- Directed by: Diphan
- Written by: Anoop Menon
- Produced by: M. C. Arun Sudeep Karakkat
- Starring: Suresh Gopi; Kalpana; Madhu; Anoop Menon; Meghana Raj;
- Cinematography: Jithu Damodar
- Edited by: Zian Sreekanth
- Music by: M. Jayachandran
- Production company: Line of Colours
- Release date: 22 November 2014 (Kerala);
- Running time: 135 minutes
- Country: India
- Language: Malayalam

= The Dolphins (film) =

The Dolphins is an 2014 Indian Malayalam-language comedy-drama film directed by Diphan and written by Anoop Menon.
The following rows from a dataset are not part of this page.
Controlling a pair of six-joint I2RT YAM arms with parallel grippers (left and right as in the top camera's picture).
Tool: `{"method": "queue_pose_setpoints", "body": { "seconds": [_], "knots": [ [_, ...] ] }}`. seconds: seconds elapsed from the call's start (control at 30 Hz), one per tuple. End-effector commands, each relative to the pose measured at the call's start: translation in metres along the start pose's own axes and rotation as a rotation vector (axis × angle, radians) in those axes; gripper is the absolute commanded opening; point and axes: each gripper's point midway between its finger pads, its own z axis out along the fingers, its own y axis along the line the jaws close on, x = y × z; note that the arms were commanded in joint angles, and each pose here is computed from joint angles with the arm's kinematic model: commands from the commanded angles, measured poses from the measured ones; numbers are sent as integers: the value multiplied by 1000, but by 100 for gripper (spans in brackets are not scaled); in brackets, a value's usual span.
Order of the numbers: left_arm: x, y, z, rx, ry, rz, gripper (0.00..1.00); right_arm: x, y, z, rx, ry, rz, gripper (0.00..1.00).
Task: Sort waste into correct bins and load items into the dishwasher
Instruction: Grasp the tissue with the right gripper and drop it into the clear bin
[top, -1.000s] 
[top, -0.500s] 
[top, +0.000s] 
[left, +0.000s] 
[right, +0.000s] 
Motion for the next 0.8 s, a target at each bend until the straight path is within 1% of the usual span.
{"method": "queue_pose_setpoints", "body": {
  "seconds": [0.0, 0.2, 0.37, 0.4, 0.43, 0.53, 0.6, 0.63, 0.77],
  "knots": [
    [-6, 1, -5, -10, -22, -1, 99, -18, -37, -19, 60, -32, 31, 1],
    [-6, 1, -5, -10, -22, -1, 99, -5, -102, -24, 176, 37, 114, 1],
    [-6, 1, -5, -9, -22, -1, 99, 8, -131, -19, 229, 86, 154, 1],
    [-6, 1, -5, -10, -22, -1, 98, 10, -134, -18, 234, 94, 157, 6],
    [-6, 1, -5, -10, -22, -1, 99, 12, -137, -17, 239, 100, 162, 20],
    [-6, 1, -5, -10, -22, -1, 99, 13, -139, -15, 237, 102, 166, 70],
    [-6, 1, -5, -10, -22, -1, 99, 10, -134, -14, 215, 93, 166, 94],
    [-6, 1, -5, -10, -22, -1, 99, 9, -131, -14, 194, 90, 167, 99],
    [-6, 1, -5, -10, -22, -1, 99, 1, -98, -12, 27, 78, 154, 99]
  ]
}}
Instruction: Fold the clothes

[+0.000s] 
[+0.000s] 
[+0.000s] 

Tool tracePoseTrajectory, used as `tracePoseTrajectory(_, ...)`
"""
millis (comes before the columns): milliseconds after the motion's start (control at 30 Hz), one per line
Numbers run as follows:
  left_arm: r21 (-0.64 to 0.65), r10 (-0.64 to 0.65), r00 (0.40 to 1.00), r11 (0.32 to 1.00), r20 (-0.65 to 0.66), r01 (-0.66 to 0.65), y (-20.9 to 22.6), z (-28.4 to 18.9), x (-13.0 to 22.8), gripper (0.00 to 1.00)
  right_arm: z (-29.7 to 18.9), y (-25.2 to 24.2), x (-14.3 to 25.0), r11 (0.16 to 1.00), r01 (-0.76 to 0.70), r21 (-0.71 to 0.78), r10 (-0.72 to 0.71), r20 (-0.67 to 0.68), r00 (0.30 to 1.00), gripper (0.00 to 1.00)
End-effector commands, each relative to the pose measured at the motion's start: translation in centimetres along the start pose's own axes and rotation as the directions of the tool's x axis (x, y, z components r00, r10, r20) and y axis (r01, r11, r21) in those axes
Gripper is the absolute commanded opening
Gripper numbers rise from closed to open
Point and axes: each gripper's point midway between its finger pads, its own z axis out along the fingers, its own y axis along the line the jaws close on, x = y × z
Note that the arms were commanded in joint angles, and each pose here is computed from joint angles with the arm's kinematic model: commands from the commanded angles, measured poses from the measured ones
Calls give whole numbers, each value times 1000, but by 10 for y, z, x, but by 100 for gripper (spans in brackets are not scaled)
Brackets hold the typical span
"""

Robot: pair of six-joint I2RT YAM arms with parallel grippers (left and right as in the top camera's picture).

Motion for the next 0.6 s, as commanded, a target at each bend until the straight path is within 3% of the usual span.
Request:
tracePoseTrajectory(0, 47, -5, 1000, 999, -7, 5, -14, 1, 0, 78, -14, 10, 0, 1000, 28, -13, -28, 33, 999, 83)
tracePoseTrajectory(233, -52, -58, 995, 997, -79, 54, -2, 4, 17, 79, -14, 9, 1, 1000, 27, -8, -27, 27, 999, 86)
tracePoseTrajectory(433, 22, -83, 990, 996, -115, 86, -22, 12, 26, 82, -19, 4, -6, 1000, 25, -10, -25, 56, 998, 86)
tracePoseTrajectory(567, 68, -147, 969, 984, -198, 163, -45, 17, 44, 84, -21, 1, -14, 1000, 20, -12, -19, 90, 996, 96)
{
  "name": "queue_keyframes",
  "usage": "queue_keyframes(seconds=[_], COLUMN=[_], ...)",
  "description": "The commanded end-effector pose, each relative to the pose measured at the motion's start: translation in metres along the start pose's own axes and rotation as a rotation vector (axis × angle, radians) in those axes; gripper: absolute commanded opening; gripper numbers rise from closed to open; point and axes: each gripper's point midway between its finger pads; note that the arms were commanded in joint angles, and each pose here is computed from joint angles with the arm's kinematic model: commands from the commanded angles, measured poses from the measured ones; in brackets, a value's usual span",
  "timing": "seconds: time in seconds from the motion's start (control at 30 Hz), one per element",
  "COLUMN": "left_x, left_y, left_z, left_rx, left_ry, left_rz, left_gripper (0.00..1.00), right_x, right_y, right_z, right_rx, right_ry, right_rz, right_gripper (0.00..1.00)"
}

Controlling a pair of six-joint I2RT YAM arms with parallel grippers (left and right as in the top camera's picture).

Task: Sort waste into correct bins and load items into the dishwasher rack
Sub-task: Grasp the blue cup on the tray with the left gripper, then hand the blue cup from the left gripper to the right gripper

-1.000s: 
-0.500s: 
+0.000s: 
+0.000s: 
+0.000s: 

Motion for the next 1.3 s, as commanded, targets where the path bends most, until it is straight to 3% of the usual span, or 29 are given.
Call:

It stars Suresh Gopi, Kalpana, Anoop Menon, and Meghana Raj in the lead roles.

==Plot==
Panayamuttam Sura is a bar owner who wishes to be respected and recognised beyond his liquor baron image in society. An astrologer predicts that he will have a good future if a woman enters his life as a 'luck amplifier.' Though he loves his wife, Sura starts conversing with a new woman. Meanwhile, a murder takes place, which has a bearing on his past.

==Soundtrack==

The songs are composed by M. Jayachandran. The soundtrack album, which was released in 2014, features two songs overall.